Destiny's Road
Reviewed date: 2008 Apr 7
Rating: 2
433 pages
Destiny's Road is slow, meandering, uncompelling, and nearly plotless. It falls into the worldbuilding subgenre of science fiction, sort of. The setting is a lost colony on the planet Destiny. The technology left over from the original settlers is just about gone, and the inhabitants of Destiny are making do. Their civilization is barely more advanced than subsistence farming. Education is poor, and their knowledge of history is rapidly being lost. The peculiarities of Destiny are mysteries to most people. Niven's protagonist, Jemmy Bloocher, is a young boy who is intensely interested in the origins of the Destiny colony. Jemmy wants to find out as much as he can about how and why Destiny was settled, and what went wrong to allow the loss of technology and collapse of civilization. Jemmy wants to know the secrets of Destiny, but there is no one to tell him.

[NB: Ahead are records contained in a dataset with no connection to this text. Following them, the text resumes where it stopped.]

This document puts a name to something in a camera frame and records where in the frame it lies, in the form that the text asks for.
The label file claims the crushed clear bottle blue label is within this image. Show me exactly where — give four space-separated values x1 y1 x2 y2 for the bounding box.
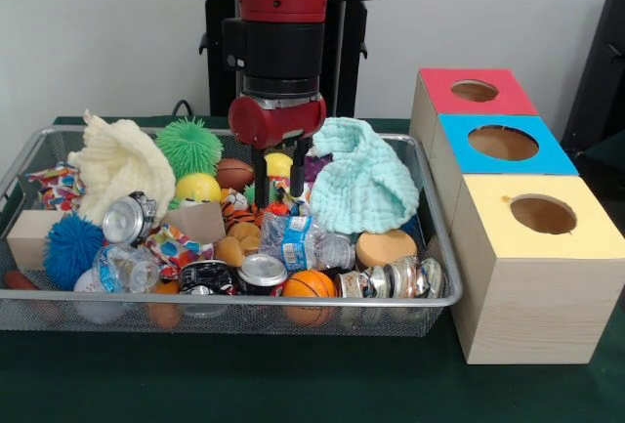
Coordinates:
257 212 356 272

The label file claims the plain wooden block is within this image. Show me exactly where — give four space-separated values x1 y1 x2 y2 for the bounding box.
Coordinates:
6 210 67 272

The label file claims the dark green table cloth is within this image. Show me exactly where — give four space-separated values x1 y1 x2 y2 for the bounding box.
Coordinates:
0 114 625 423
579 132 625 209

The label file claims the small orange basketball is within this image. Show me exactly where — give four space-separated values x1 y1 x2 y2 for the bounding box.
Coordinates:
281 270 339 326

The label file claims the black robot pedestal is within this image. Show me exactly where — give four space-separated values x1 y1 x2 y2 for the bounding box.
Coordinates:
197 0 393 119

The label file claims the shallow wire mesh bin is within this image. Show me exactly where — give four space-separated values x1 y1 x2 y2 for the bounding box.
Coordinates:
0 124 464 339

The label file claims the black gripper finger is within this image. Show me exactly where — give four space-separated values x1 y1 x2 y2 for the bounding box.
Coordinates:
250 143 271 210
290 137 313 198

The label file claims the wooden box with three holes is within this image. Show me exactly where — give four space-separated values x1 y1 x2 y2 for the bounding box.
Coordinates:
408 67 625 365

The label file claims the round orange sponge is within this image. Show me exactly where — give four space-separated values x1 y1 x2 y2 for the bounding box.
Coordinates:
354 229 419 273

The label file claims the small tiger plush toy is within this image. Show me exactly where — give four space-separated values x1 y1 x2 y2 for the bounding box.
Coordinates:
219 190 265 232

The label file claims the green spiky rubber ball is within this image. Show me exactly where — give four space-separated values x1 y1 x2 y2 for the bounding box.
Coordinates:
154 117 225 180

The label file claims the mint green knitted cloth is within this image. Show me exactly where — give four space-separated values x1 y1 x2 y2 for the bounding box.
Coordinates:
308 116 420 236

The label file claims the blue spiky rubber ball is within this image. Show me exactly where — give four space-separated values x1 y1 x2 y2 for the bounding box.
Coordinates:
42 211 106 278

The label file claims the cream knitted cloth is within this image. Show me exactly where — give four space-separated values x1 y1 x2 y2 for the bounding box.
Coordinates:
66 108 177 227

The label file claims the crushed flattened drink can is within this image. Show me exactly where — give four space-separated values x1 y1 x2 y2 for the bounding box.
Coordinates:
336 256 445 300

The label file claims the black floor stand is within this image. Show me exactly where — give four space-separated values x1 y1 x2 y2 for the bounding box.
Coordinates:
560 0 625 150

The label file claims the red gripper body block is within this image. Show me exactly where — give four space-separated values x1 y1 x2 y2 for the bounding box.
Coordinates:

Fortunately, Niven provides a solution. Jemmy kills a man in a fit of rage, and then flees for his life. His flight takes along the great spiral road of Destiny, along which he gradually learns the secrets of Destiny. Too bad it's boring. Destiny has little potassium, so the people will die of deficiency unless they eat enough speckles--a particular kind of spice sold only by merchant caravans. Civilization on Destiny will only advance when everybody has access to a plentiful supply of speckles instead of being held hostage to the merchants.
I did not finish Destiny's Road.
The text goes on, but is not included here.